Where Industries Put It to Work: Not Just Another Additive

Today’s polymer plants count on TBPTMH for starting and controlling reactions during resin manufacture. It unlocks process savings by enabling high-throughput reactors to run faster and with fewer side-products. Outside of base plastics, it shows up in composite resin production, wire and cable insulation, and even specialty foams. Applications keep branching out because as chemists better control the way free radicals rip through monomer mixtures, tailored materials take shape—materials that turn up in medical devices, automotive parts, and construction panels. The value chain runs long—it’s easy to forget the peroxide catalyst quietly working behind the walls or under the hood.

R&D: Learning From Setbacks and Surprises

Researchers never quite relax with peroxides on the bench or in the plant. Explorers in the field focus on making these chemicals safer, extending shelf life, and tuning reaction profiles. Green chemistry has started to shape how we think about peroxide manufacture, pushing for lower-waste synthesis and better degradability. Investment flows into sensors capable of early-warning detection for decomposition and into automation for dosing and reactor control. Every unexpected exotherm or product mishap reminds chemists that old lessons—double-checking expiry dates, calibrating feed rates—matter as much as new tech. In my view, the intellectual engine of peroxide chemistry still spins, fueled by the race for safer, smarter, and more sustainable materials science.

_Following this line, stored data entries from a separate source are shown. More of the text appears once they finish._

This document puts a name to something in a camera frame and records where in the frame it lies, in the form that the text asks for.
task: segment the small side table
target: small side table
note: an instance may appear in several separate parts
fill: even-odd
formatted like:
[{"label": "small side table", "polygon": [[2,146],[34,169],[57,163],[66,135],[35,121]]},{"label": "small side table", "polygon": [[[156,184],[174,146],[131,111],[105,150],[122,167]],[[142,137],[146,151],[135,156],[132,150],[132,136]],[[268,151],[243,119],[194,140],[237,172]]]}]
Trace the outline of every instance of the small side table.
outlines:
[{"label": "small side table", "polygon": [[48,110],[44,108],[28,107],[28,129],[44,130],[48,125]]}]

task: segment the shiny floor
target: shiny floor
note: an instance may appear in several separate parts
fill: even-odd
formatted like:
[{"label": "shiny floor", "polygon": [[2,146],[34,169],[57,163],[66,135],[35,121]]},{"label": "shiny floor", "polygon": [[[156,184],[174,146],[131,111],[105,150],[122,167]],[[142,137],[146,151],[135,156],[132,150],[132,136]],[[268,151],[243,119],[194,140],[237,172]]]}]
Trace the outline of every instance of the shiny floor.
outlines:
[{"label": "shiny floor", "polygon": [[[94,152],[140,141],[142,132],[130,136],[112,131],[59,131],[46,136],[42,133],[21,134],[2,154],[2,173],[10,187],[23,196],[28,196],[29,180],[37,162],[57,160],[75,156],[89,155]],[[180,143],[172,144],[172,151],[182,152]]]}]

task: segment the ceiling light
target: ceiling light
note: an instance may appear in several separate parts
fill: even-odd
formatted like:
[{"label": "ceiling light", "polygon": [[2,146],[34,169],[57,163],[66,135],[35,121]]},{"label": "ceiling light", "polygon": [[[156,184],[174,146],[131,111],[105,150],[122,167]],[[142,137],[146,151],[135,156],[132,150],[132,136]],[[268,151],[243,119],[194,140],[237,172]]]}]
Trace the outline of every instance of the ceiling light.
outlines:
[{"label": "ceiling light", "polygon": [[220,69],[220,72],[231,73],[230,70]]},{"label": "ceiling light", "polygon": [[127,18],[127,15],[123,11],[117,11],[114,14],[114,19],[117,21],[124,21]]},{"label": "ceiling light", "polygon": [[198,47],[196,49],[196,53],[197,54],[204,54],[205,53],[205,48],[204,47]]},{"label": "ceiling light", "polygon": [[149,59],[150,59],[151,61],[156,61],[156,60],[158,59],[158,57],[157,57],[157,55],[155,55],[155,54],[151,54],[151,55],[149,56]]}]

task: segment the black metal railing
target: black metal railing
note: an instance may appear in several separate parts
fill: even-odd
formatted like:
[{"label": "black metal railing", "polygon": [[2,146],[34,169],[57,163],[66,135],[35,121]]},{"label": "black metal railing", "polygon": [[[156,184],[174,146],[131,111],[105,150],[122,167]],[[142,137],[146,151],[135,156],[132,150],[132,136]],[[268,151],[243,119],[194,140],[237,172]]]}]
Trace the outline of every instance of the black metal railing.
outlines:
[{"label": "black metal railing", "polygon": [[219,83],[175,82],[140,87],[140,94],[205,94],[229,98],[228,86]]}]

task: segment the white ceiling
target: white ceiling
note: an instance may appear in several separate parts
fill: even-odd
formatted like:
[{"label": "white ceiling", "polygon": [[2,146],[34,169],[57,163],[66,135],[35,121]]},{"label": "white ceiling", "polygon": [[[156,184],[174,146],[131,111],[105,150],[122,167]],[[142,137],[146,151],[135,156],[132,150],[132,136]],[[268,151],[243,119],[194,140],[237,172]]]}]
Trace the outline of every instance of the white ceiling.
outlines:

Future Prospects: Holding Chemistry to a Higher Standard

Looking ahead, the pressure to improve environmental performance and occupational safety won’t let up. Stakeholders eye biobased monomers, pushing catalyst makers to deliver more selective, less persistent initiators. Peroxide makers tackle waste reduction, aiming to keep both product purity and process safety tight while lowering ecological footprint. A greater focus on transparency in research and post-market monitoring promises to uncover hazards earlier, catch near-miss events, and drive safer design principles. Years spent in the trenches of scale-up taught me that real breakthroughs—longer shelf life, lower hazard profiles, zero-waste processes—stem from patient, methodical effort, not shortcuts.

Charting a Responsible Future

Greater collaboration among players—manufacturers, users, regulators, academics—could help fill knowledge gaps in chronic toxicity, environmental fate, and long-term occupational outcomes. Practical steps make change: tighter inventory control, mandatory refresher training for process operators, sensors feeding live stability data to control rooms, and more widely shared lessons from incidents. Taking these actions lifts the entire supply chain, letting society keep the benefits of transformative chemicals without repeating the mistakes of the past. Behind every safe, high-performing polymer, there stands a discipline shaped just as much by trial as by triumph.




What is the primary use of Tert-Butyl Peroxy-3,5,5-Trimethylhexanoate?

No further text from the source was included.